ASSIGNMENT: The listing below holds a line with "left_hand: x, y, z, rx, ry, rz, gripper" and a later line with "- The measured". Write out those two lines and every line between them, exactly, and nothing else.

=== INFORMATION SHOWN ===

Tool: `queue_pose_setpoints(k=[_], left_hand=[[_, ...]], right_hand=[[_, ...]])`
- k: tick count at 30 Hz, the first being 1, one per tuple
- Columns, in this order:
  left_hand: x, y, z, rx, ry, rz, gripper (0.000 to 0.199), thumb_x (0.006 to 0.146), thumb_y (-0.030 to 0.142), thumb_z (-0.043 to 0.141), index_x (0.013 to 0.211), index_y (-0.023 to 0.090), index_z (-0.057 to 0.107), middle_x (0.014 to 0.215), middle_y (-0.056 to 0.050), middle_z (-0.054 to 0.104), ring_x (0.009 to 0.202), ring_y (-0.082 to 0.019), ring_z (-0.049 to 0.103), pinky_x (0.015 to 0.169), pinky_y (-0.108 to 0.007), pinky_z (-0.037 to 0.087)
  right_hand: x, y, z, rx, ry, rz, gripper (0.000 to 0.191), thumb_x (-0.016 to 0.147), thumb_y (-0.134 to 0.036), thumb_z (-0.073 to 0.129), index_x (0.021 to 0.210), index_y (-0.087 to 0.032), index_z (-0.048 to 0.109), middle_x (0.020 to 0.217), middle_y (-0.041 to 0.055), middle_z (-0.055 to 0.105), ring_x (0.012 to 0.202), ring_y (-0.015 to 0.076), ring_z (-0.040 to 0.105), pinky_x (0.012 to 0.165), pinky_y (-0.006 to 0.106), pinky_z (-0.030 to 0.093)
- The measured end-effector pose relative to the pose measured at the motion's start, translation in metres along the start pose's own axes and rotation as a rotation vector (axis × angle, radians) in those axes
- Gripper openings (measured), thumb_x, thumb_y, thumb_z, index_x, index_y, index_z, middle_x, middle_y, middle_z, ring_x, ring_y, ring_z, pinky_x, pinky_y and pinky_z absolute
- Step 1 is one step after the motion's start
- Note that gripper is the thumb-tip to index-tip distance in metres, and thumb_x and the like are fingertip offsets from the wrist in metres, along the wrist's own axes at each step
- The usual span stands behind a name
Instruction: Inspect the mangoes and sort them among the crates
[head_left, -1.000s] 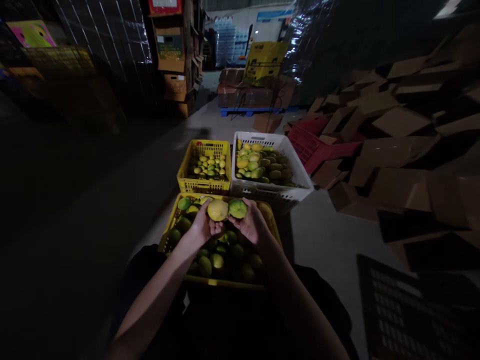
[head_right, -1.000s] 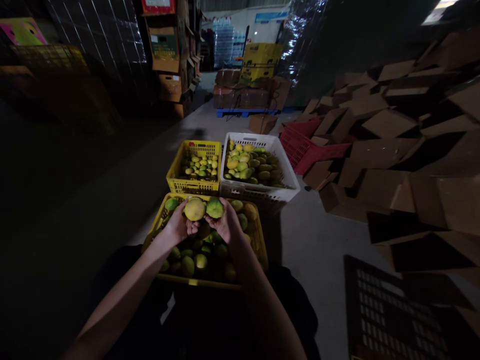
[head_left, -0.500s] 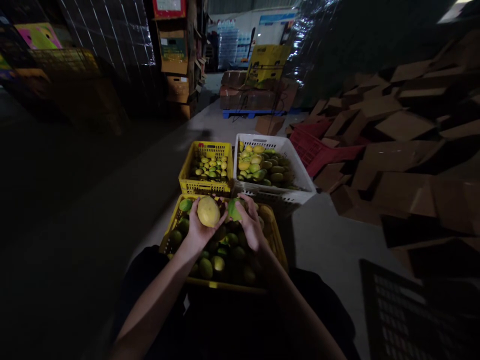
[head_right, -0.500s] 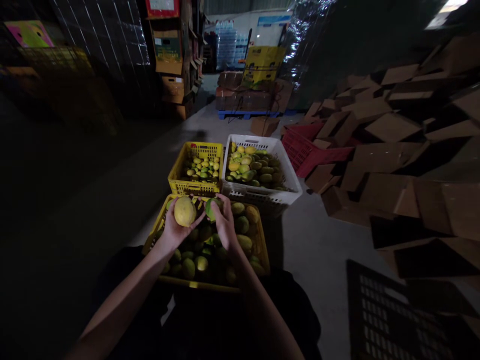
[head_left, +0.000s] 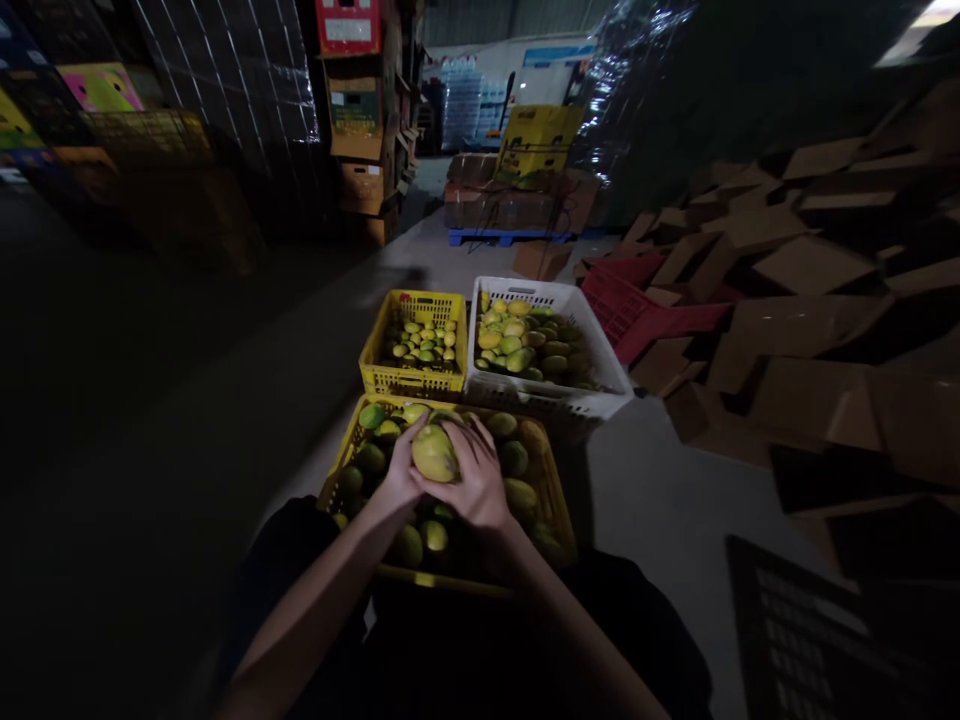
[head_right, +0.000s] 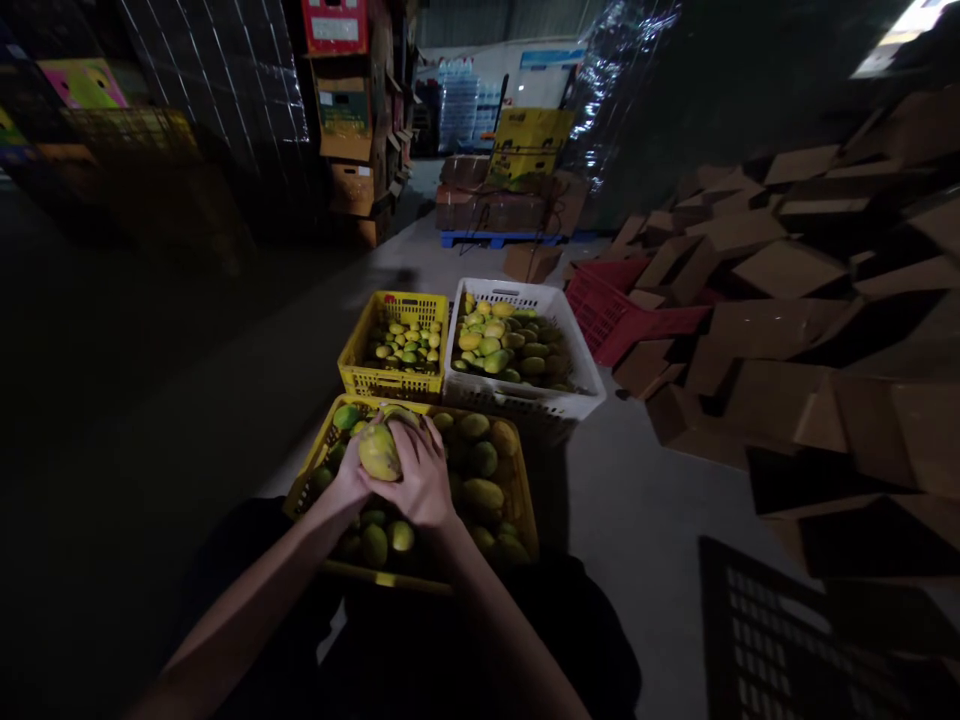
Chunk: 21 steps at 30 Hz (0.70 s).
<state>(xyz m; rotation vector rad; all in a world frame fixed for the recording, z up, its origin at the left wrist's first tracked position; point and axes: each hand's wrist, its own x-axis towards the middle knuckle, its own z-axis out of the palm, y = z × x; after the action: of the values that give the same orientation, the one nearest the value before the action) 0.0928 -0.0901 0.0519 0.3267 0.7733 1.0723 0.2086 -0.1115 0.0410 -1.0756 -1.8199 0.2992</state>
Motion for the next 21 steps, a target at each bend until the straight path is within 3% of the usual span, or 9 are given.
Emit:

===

RESULT FOR THIS TASK:
  left_hand: x, y, z, rx, ry, rz, gripper (0.000 to 0.199), thumb_x (0.006 to 0.146), thumb_y (-0.030 to 0.142), thumb_z (-0.043 to 0.141), index_x (0.013 to 0.211), index_y (-0.023 to 0.090), index_z (-0.057 to 0.107), middle_x (0.014 to 0.215), middle_y (-0.056 to 0.050), middle_z (-0.054 to 0.104), ring_x (0.009 to 0.202), ring_y (-0.082 to 0.019), ring_z (-0.049 to 0.103), pinky_x (0.015 to 0.169), pinky_y (-0.108 to 0.007), pinky_z (-0.037 to 0.087)
  right_hand: x, y, z, rx, ry, rz, gripper (0.000 to 0.191), thumb_x (-0.016 to 0.147), thumb_y (-0.134 to 0.036), thumb_z (-0.073 to 0.129), index_x (0.021 to 0.210), index_y (-0.087 to 0.032), index_z (-0.048 to 0.109), middle_x (0.020 to 0.217), middle_y (-0.041 to 0.055), middle_z (-0.055 to 0.105), ring_x (0.012 to 0.202), ring_y (-0.015 to 0.076), ring_z (-0.040 to 0.105), pinky_x (0.012 to 0.165), pinky_y (-0.006 to 0.106), pinky_z (-0.030 to 0.093)
- The measured end-effector pose relative to the pose measured at the motion's start, translation in metres along the start pose's own axes and rotation as a rotation vector (axis × angle, radians) in those axes

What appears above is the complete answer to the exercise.